DIRECTIONS FOR THIS TASK
Among the lines below, a stretch begins at the one with "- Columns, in" and ends at the one with "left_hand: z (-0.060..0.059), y". Repeat that stretch exactly, ends included.

DATASET RECORDS

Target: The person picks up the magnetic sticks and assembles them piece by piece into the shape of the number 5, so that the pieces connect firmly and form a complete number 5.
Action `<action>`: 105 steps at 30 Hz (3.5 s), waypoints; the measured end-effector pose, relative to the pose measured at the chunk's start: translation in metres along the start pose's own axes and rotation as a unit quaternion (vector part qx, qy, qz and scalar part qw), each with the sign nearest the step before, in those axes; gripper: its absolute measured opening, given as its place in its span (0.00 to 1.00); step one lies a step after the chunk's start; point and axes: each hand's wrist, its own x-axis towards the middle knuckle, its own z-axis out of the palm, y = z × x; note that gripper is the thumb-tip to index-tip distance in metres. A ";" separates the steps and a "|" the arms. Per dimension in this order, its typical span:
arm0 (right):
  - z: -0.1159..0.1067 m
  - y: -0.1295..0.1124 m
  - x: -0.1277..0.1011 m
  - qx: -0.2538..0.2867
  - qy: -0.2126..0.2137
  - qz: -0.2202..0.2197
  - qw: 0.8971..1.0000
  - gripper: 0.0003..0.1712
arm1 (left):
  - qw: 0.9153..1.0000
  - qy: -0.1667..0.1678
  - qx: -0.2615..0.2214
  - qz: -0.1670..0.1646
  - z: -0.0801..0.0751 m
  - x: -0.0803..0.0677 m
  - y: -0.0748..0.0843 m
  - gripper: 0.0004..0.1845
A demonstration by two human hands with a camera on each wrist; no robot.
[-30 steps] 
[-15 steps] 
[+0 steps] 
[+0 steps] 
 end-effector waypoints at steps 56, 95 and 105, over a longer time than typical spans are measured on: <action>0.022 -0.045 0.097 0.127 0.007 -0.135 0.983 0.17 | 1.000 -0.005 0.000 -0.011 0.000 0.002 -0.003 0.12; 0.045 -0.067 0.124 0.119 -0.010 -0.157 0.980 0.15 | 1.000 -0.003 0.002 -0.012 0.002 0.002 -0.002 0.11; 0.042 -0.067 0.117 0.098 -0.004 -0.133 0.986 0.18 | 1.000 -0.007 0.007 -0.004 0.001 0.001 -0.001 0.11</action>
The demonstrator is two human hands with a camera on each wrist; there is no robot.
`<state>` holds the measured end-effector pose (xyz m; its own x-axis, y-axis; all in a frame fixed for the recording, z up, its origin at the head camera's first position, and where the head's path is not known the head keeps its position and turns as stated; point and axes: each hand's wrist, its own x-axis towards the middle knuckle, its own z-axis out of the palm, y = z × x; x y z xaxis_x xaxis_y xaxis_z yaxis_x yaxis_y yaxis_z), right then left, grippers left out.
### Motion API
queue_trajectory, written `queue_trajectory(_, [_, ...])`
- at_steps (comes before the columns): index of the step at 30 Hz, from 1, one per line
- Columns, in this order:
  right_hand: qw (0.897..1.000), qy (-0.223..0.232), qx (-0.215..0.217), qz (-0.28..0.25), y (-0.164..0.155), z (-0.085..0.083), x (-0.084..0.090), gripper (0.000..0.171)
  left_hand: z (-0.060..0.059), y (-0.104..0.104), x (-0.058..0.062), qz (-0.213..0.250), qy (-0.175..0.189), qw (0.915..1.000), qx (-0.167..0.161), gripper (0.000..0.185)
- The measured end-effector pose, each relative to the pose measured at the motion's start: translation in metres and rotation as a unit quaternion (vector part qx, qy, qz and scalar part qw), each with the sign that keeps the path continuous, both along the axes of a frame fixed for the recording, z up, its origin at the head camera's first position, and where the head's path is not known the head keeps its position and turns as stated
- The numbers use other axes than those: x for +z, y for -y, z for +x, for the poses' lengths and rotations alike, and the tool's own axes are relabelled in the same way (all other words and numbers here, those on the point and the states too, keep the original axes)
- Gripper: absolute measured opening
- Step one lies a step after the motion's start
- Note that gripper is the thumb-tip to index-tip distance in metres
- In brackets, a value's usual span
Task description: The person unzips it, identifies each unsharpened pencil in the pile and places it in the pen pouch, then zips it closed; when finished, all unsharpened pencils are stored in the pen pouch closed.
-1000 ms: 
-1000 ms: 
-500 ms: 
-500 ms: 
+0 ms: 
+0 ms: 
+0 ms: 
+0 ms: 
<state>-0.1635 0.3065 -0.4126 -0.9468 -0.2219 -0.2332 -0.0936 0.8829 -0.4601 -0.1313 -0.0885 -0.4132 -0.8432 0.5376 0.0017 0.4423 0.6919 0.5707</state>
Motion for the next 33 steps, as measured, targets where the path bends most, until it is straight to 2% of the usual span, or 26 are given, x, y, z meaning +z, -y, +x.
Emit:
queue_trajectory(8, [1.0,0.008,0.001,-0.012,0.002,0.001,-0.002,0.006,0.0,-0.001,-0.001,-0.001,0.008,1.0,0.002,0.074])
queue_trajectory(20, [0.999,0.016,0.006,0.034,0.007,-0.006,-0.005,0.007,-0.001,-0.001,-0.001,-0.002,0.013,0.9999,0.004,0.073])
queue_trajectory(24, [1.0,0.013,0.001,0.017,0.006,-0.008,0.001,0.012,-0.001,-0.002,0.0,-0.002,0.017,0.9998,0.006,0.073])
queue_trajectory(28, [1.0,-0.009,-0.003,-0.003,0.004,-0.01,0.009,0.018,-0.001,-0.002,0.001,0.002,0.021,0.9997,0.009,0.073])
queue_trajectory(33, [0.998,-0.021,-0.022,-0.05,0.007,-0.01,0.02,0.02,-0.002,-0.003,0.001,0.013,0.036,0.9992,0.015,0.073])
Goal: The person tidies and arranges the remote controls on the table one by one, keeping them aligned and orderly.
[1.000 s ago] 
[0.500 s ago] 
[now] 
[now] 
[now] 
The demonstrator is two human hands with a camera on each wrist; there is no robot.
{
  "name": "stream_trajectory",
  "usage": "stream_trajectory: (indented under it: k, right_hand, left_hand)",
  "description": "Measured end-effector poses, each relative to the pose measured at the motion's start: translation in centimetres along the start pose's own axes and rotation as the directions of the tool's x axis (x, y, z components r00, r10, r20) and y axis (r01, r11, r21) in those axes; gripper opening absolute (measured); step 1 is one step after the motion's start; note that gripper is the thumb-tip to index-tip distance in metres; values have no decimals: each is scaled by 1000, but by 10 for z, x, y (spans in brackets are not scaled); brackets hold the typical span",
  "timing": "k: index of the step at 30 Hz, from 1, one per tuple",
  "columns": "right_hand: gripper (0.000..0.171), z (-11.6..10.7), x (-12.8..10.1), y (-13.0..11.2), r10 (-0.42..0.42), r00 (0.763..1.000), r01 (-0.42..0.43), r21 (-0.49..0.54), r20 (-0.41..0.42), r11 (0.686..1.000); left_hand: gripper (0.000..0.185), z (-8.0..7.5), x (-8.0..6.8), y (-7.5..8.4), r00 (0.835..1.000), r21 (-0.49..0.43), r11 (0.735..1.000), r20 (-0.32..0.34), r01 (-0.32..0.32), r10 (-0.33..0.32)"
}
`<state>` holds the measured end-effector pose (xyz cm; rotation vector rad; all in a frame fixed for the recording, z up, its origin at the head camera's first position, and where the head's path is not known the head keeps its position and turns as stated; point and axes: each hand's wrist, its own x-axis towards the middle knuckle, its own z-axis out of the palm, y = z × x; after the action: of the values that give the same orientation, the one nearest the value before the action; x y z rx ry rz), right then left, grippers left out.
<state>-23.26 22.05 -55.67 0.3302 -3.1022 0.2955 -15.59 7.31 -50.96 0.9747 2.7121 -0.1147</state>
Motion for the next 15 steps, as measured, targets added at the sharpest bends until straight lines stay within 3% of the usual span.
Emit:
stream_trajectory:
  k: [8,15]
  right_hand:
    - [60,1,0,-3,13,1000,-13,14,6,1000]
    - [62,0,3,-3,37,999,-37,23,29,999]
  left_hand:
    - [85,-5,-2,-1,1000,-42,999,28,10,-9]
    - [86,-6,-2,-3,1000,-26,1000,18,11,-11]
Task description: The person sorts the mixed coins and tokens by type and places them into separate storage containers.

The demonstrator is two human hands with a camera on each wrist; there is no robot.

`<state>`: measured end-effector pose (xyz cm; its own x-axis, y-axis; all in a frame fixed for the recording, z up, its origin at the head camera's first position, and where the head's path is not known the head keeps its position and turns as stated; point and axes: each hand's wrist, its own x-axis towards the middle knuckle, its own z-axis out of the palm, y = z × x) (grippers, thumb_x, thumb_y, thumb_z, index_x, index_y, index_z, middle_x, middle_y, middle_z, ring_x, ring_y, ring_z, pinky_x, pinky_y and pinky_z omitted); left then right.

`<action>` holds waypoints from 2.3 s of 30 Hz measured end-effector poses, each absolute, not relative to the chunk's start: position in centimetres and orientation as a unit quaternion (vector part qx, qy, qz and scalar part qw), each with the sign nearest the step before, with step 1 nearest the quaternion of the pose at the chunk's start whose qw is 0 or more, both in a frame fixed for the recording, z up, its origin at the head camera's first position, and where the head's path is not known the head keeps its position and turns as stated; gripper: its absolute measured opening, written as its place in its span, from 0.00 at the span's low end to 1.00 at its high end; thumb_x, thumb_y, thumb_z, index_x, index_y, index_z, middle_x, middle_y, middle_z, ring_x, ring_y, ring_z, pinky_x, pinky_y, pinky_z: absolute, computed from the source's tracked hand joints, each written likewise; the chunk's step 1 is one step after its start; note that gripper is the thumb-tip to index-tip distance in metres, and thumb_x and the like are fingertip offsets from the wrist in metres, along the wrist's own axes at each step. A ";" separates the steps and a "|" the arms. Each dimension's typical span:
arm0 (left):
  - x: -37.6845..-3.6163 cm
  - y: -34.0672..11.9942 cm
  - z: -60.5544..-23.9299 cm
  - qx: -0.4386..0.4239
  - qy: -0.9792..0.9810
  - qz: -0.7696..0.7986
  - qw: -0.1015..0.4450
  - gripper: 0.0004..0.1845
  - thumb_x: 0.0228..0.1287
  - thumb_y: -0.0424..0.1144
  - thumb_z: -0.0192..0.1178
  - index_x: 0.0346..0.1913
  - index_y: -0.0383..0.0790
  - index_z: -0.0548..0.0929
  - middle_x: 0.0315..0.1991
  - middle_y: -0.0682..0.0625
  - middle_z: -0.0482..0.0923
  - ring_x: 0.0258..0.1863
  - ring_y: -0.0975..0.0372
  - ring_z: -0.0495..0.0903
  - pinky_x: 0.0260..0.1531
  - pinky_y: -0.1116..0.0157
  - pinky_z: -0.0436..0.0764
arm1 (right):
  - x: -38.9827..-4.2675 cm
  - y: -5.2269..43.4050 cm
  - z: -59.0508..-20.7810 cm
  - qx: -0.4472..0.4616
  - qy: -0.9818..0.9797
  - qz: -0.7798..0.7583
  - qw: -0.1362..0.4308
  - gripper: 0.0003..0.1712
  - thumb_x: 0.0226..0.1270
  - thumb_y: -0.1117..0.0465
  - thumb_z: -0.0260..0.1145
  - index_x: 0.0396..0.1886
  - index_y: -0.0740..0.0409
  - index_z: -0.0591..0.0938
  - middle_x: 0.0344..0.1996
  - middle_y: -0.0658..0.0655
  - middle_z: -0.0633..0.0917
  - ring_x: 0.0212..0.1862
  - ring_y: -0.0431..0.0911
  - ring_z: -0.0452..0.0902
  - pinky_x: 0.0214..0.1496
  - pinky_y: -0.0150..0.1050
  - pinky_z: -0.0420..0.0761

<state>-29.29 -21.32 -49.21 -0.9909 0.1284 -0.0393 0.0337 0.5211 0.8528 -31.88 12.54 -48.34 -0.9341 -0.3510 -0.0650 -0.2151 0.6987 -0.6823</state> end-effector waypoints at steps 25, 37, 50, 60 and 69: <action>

RESULT
- Columns, in this order:
  right_hand: qw (0.897..1.000), qy (-0.223..0.232), qx (-0.215..0.217), qz (-0.28..0.25), y (-0.164..0.155), z (-0.085..0.083), x (-0.084..0.090), gripper (0.000..0.171)
  left_hand: z (-0.060..0.059), y (-0.104..0.104), x (-0.058..0.062), qz (-0.213..0.250), qy (-0.175..0.189), qw (0.915..1.000), qx (-0.167..0.161), gripper (0.000..0.185)

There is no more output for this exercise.